The company is the fourth Chinese company to list shares on U.S. exchanges in a week—even amid hotly intensifying trade war battles.
During its first trading session on Wednesday, shares were initially priced at US$11.50 but in the current market, which is unfriendly to tech, shares dipped as low as US$9.62 before rallying to close at US$11.24—down 2.26 percent from their start.
Morgan Stanley, BofA Merrill Lynch and J.P. Morgan acted as lead managers on the IPO deal.
The company’s CFO, Sam Fan, emphasized the uniqueness of the platform by saying that nothing quite like Bilibili exists in the U.S. or even China.
“We are quite unique, we don’t have a direct competitor in China… It takes time for the whole ecosystem to mature, that’s why we have strong leadership in the Generation Z,” Fan said.
Indeed, Bilibili, like many other internet companies, is targeting the next generation, those aged 15 to 20, also known as Generation Z or Post-Millennials.
And it’s all backed by huge Chinese money, including gaming giant Tencent.
What began as a community for fans of anime, comics, and games has now evolved into an online entertainment behemoth that lets users stream videos, watch and upload live broadcasts, play mobile games and interact with one another. On average, each user spends an impressive 76 minutes a day on the app.

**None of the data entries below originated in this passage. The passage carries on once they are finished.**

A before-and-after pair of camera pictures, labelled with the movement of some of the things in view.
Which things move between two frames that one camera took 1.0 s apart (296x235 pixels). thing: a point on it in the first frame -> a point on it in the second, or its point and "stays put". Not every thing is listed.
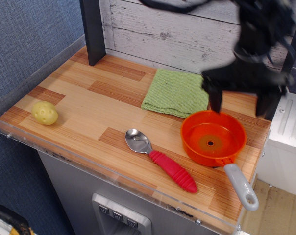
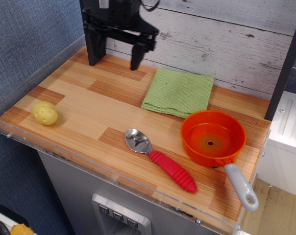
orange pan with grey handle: x=214 y=140 stays put
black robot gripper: x=248 y=73 -> x=121 y=19
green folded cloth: x=182 y=94 stays put
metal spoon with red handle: x=137 y=141 stays put
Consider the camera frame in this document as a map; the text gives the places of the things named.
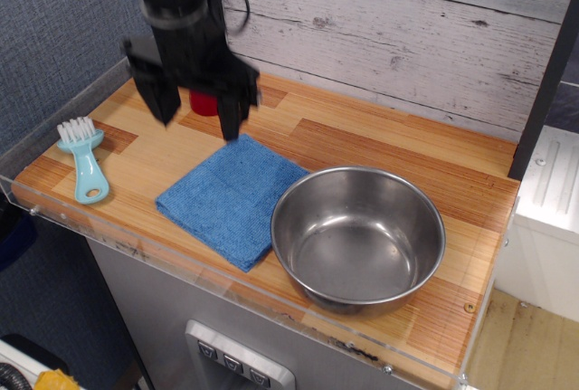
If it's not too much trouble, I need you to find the clear acrylic table guard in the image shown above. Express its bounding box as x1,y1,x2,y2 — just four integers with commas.
2,169,519,389

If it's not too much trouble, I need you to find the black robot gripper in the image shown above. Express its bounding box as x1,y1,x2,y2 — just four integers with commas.
122,25,260,140

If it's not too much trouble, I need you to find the yellow object bottom left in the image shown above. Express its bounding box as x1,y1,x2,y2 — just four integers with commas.
33,369,80,390

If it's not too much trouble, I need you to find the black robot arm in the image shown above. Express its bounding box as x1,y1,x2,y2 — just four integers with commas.
123,0,260,141

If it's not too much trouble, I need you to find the red egg-shaped object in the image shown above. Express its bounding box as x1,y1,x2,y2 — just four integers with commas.
189,90,218,117

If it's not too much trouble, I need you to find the blue cloth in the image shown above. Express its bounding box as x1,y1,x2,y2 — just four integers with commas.
156,135,308,272

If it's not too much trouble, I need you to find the stainless steel pot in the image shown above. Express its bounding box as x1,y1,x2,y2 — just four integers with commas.
271,166,446,316

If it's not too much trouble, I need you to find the light blue scrub brush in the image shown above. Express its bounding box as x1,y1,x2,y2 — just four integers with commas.
57,117,109,205

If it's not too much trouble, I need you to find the silver dispenser panel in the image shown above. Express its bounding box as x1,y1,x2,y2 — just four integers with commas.
185,319,296,389

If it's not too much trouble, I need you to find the dark grey right post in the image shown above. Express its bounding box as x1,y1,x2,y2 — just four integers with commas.
508,0,578,181

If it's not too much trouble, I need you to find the black corrugated hose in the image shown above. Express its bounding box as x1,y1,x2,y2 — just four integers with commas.
0,361,33,390

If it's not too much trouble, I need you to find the white appliance at right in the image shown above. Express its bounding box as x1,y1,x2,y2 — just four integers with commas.
495,126,578,321

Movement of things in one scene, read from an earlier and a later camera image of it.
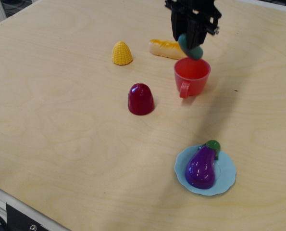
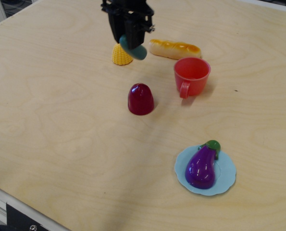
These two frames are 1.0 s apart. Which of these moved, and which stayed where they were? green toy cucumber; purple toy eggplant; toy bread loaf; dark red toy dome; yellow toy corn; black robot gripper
Moved: green toy cucumber; black robot gripper
Stayed: toy bread loaf; dark red toy dome; purple toy eggplant; yellow toy corn
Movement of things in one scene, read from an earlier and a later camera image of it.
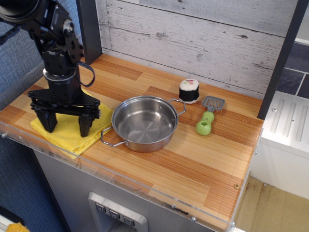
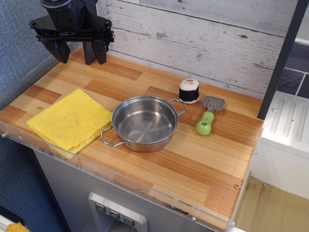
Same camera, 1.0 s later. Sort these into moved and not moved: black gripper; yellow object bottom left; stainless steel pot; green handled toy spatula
Moved: black gripper
Not moved: yellow object bottom left; green handled toy spatula; stainless steel pot
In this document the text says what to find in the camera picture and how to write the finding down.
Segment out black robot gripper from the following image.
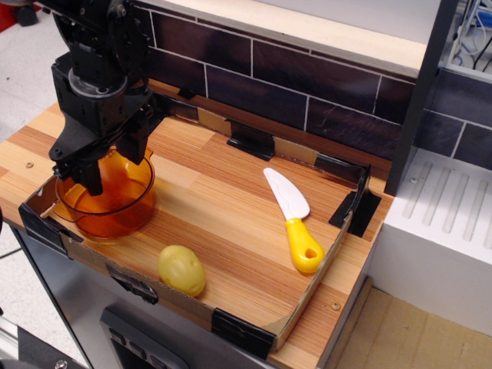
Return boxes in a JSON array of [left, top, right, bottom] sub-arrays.
[[49, 53, 154, 196]]

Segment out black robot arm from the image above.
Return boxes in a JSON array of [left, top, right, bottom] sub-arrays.
[[40, 1, 155, 196]]

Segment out orange transparent plastic pot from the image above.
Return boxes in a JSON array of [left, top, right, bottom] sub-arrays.
[[53, 148, 155, 239]]

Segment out yellow toy potato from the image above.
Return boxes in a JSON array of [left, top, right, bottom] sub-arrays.
[[158, 245, 206, 298]]

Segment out grey toy oven front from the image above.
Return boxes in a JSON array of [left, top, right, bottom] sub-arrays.
[[100, 307, 190, 368]]

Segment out light wooden shelf board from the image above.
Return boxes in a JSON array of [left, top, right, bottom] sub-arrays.
[[145, 1, 427, 78]]

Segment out white toy sink drainboard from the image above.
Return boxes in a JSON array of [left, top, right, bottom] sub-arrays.
[[369, 149, 491, 335]]

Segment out toy knife yellow handle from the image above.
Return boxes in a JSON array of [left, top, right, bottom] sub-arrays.
[[263, 168, 325, 274]]

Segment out dark grey shelf post right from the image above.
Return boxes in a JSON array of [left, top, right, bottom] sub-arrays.
[[384, 1, 458, 196]]

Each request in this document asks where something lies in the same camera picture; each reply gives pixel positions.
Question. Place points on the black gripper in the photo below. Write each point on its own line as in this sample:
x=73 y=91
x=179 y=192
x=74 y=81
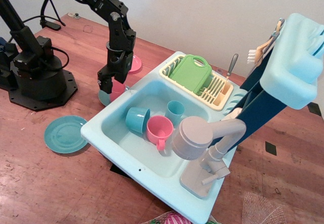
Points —
x=118 y=64

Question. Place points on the pink mesh bag ball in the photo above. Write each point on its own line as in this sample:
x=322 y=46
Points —
x=170 y=217

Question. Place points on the teal upright cup in sink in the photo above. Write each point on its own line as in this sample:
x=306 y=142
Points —
x=174 y=112

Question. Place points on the pink toy plate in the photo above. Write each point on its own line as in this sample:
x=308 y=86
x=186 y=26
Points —
x=136 y=65

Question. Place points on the grey handled toy knife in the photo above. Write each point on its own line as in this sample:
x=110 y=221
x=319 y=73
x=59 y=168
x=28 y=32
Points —
x=231 y=66

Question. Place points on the pink toy cup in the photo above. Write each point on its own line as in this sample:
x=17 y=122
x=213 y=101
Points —
x=117 y=89

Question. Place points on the black cable clamp mount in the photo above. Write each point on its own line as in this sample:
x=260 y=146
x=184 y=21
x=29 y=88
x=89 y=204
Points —
x=50 y=22

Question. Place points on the teal toy plate on table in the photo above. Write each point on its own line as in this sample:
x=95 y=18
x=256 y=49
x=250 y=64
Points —
x=63 y=134

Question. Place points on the light blue toy sink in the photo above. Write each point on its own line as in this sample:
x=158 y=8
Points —
x=173 y=132

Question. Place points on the green toy cutting board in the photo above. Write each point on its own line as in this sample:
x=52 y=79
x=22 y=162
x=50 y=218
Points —
x=191 y=72

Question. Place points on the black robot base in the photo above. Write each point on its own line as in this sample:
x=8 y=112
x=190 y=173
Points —
x=50 y=87

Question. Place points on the teal cup lying sideways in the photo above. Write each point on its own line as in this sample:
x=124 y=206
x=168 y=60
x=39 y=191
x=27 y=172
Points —
x=136 y=119

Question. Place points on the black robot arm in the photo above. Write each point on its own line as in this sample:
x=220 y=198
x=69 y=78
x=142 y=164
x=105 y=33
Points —
x=120 y=46

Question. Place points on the grey toy faucet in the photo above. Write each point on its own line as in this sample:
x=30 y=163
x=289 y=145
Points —
x=204 y=144

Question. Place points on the cream dish drying rack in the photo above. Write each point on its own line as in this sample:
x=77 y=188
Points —
x=214 y=93

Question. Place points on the pink mug in sink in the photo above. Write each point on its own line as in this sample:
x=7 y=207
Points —
x=159 y=128

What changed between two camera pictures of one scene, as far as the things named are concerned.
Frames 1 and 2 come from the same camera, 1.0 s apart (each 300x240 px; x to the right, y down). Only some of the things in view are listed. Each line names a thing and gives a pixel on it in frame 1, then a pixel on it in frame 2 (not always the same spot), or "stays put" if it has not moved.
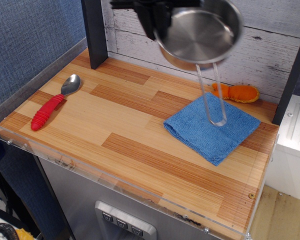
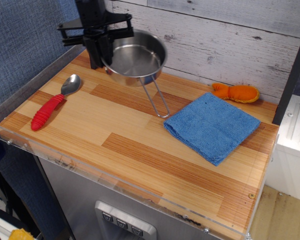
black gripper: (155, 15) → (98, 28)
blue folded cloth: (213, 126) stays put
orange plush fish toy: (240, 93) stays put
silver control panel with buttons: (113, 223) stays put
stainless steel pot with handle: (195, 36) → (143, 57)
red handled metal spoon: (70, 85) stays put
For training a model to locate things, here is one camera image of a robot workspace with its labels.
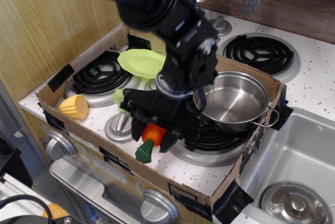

Revenue clocked in at $379.4 million in 2017, 372% higher than the $80.4 million it rang up a year earlier. Bilibili is still not profitable, but net losses narrowed substantially last year. Just 1.1 million of its users were paying members at the end of last year, some 1.5% of its base of monthly active users. Related: Millennials Are Waiting For The End Of Capitalism
For today’s tech IPOs, it’s not about profit at this stage—it’s about narrowing losses.
The phenomenon of Chinese companies listing on U.S. exchanges through American Depository Shares seems to be catching on, with last year’s total being the most since 2010, recording 21 new listings by Chinese companies on U.S. exchanges.
On Wednesday, Netflix-style video streaming service iQiyi, raised $2.25 billion with an initial public offering that priced roughly 125 million shares at $18. It presents the largest Chinese offering since Alibaba in 2014.
Some 175 Chinese companies are currently trading in the U.S., 70 of which are internet and technology companies.
Success hasn’t always been guaranteed, however.
Last month, fitness tracking vendor Huami completed a $110 million IPO on the NYSE. Since going public at $11 per share, Huami is now trading slightly below its offering price.
It is still early to say whether Bilibili will have better results, considering the massive competition in the industry, both gaming and streaming, coupled with high-level trade tensions between the U.S. and China that has a strong focus on the tech industry.
Investors will be watching to see whether future tariff announcements coming out of the White House complicate things for Bilibili.
Bilibili is looking at an astounding 5x growth rate, but investors aren’t looking for risk right now and it’s not clear that it has the financials to sustain this—even with the post-Millennial obsession.